• _TASK GOAL_:
Line count for "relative": say how many lines of the data contain it, with no other text.

================

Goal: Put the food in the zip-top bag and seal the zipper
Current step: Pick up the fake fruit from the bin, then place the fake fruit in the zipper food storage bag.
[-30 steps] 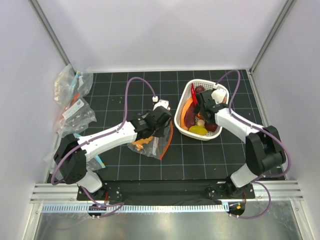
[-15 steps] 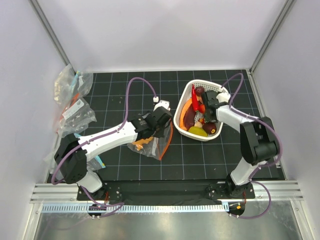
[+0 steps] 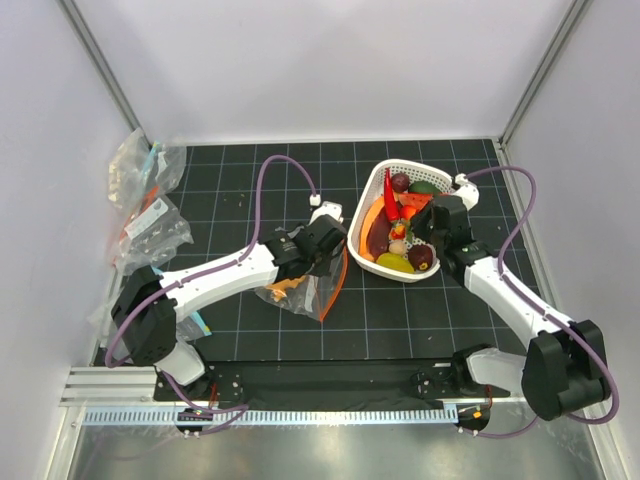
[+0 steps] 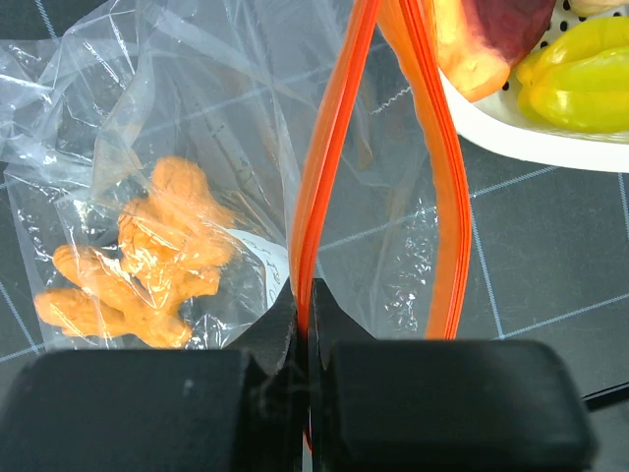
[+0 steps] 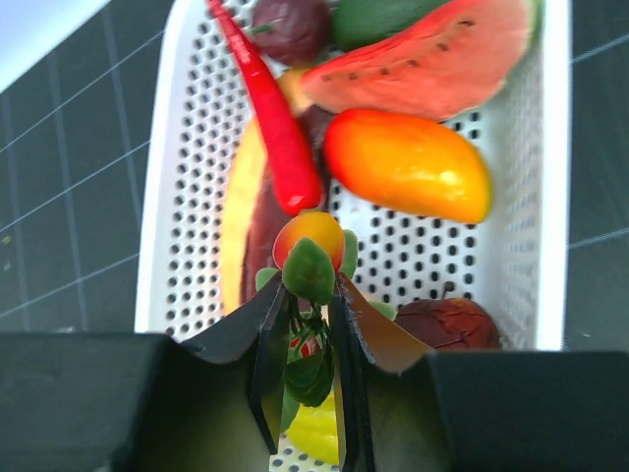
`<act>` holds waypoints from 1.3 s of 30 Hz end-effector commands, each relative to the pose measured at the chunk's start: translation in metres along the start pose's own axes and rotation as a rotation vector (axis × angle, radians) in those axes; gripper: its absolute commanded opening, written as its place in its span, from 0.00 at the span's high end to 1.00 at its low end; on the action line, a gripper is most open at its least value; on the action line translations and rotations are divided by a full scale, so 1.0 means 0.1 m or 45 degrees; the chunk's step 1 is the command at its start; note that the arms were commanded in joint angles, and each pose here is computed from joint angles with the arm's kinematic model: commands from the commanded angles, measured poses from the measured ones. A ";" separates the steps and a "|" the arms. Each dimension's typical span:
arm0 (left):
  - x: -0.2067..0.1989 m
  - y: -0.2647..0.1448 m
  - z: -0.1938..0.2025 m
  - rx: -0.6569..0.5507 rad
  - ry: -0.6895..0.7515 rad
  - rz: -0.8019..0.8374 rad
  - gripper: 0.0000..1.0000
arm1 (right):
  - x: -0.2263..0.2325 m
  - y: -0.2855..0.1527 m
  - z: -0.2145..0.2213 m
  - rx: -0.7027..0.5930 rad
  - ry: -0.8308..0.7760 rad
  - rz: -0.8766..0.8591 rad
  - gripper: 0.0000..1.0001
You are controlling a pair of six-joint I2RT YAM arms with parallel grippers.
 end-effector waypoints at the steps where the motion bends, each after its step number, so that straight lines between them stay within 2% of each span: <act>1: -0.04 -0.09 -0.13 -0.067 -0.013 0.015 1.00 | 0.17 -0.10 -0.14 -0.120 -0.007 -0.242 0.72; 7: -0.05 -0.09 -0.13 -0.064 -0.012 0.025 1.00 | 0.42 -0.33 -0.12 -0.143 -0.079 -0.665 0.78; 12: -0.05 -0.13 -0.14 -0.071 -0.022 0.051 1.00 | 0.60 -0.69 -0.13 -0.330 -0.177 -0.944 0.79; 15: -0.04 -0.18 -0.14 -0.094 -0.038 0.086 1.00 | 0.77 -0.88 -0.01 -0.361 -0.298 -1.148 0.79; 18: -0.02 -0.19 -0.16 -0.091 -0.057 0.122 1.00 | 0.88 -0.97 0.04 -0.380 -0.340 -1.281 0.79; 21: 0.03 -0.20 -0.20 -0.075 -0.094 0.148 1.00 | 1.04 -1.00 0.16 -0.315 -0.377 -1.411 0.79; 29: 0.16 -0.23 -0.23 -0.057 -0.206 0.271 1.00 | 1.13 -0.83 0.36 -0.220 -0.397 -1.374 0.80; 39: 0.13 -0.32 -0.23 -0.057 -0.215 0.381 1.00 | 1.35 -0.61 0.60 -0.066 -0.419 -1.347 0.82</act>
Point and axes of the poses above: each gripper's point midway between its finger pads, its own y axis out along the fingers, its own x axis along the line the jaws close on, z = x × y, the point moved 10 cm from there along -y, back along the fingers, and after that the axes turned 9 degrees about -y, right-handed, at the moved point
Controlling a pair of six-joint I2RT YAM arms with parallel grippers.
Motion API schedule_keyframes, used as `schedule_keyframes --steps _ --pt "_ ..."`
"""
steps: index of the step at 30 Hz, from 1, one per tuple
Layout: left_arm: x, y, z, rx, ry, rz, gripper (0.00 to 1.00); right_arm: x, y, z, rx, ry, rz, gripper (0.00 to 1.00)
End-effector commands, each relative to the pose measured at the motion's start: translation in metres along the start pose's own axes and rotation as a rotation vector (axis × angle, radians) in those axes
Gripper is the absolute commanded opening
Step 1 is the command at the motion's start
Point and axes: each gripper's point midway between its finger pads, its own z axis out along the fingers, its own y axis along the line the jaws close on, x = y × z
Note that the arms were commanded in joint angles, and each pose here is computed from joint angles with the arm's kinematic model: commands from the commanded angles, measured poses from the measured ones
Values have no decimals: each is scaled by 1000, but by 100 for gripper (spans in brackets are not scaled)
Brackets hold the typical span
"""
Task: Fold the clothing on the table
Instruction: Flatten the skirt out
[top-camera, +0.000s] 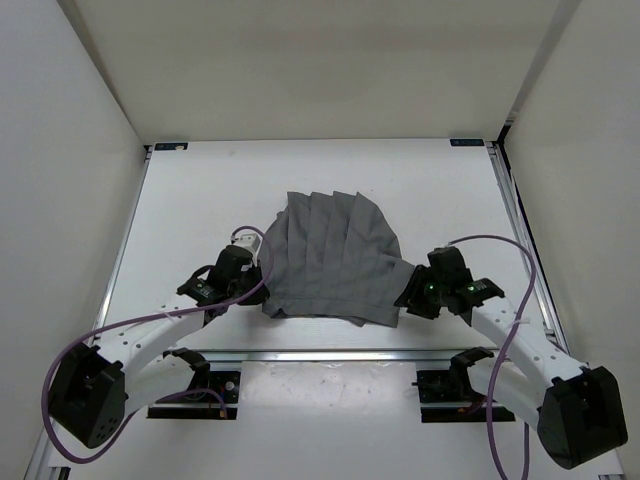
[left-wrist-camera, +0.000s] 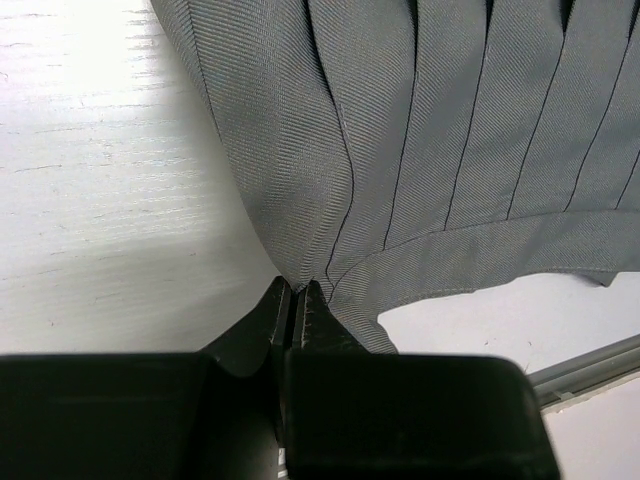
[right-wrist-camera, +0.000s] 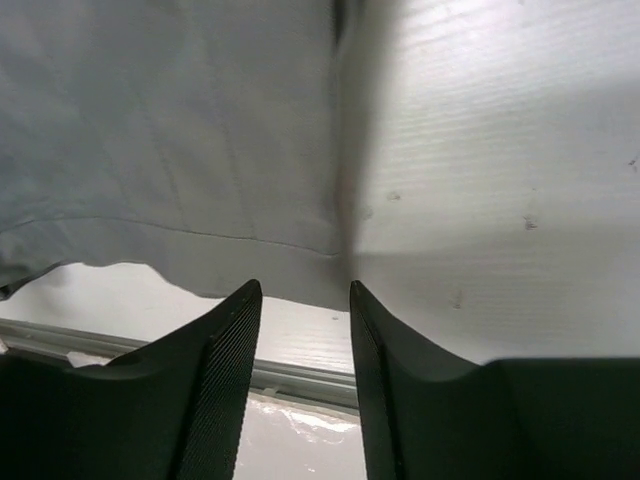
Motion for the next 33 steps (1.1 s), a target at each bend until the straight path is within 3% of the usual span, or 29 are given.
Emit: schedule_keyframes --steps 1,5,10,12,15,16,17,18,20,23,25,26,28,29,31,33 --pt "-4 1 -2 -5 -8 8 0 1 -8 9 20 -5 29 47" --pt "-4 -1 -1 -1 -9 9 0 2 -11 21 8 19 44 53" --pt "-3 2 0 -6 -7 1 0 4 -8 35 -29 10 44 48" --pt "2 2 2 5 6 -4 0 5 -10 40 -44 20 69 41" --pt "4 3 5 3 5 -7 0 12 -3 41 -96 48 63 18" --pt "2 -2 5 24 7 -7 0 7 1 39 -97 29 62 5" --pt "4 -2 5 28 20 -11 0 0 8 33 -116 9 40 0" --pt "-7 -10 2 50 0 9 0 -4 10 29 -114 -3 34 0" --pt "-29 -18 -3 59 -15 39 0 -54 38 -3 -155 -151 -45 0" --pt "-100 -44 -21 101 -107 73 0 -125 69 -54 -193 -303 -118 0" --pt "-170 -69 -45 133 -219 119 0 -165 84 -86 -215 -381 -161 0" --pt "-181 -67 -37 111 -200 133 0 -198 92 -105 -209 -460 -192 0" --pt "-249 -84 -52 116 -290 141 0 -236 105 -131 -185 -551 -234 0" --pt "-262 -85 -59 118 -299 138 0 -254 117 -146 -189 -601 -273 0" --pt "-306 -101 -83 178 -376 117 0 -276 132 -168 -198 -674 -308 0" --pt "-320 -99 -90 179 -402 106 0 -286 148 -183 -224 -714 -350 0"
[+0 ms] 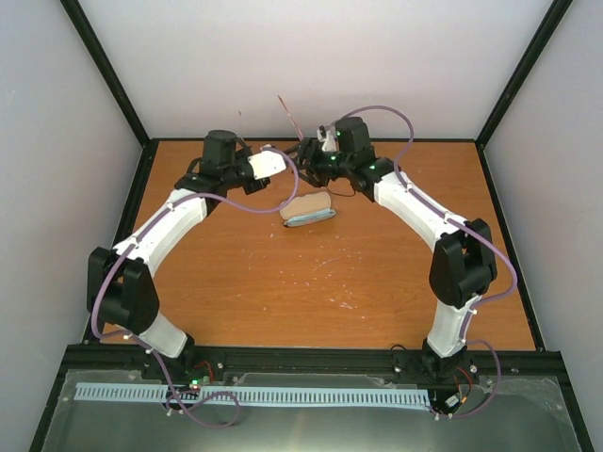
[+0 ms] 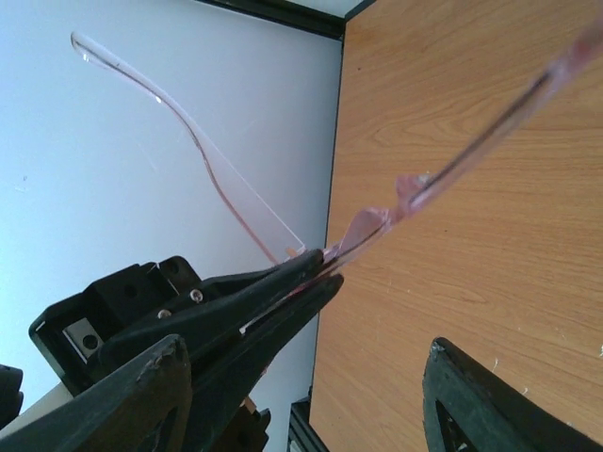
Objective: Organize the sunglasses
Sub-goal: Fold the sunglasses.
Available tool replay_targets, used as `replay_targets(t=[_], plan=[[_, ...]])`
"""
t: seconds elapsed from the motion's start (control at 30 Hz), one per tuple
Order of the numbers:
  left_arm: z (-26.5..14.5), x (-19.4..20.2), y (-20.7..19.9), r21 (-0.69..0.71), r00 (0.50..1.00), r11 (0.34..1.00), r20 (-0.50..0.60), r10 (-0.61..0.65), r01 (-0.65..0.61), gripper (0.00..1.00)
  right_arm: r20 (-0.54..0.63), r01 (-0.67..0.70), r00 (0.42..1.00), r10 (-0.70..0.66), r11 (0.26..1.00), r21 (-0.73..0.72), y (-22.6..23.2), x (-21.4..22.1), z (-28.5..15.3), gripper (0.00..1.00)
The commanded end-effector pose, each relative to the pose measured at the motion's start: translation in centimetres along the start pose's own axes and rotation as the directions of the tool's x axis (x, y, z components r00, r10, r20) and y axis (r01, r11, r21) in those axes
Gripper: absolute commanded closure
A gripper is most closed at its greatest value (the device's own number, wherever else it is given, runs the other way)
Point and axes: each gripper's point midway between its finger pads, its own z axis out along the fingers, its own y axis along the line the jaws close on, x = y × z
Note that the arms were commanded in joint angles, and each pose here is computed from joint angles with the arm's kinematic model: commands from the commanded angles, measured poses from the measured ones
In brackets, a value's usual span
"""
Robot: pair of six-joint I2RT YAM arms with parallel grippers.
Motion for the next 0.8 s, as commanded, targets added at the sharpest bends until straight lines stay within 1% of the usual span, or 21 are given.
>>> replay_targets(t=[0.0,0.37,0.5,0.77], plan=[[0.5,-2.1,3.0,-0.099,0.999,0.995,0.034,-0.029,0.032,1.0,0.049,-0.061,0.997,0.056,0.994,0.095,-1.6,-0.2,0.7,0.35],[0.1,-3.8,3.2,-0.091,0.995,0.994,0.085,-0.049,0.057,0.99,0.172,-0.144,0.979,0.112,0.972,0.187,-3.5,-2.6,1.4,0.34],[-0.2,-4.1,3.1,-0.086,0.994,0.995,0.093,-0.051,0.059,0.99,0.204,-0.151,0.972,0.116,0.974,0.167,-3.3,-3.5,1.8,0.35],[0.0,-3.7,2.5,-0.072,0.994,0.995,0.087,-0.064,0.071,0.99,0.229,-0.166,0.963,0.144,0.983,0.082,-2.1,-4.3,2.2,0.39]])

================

• _RESULT FOR THIS EXERCISE_:
3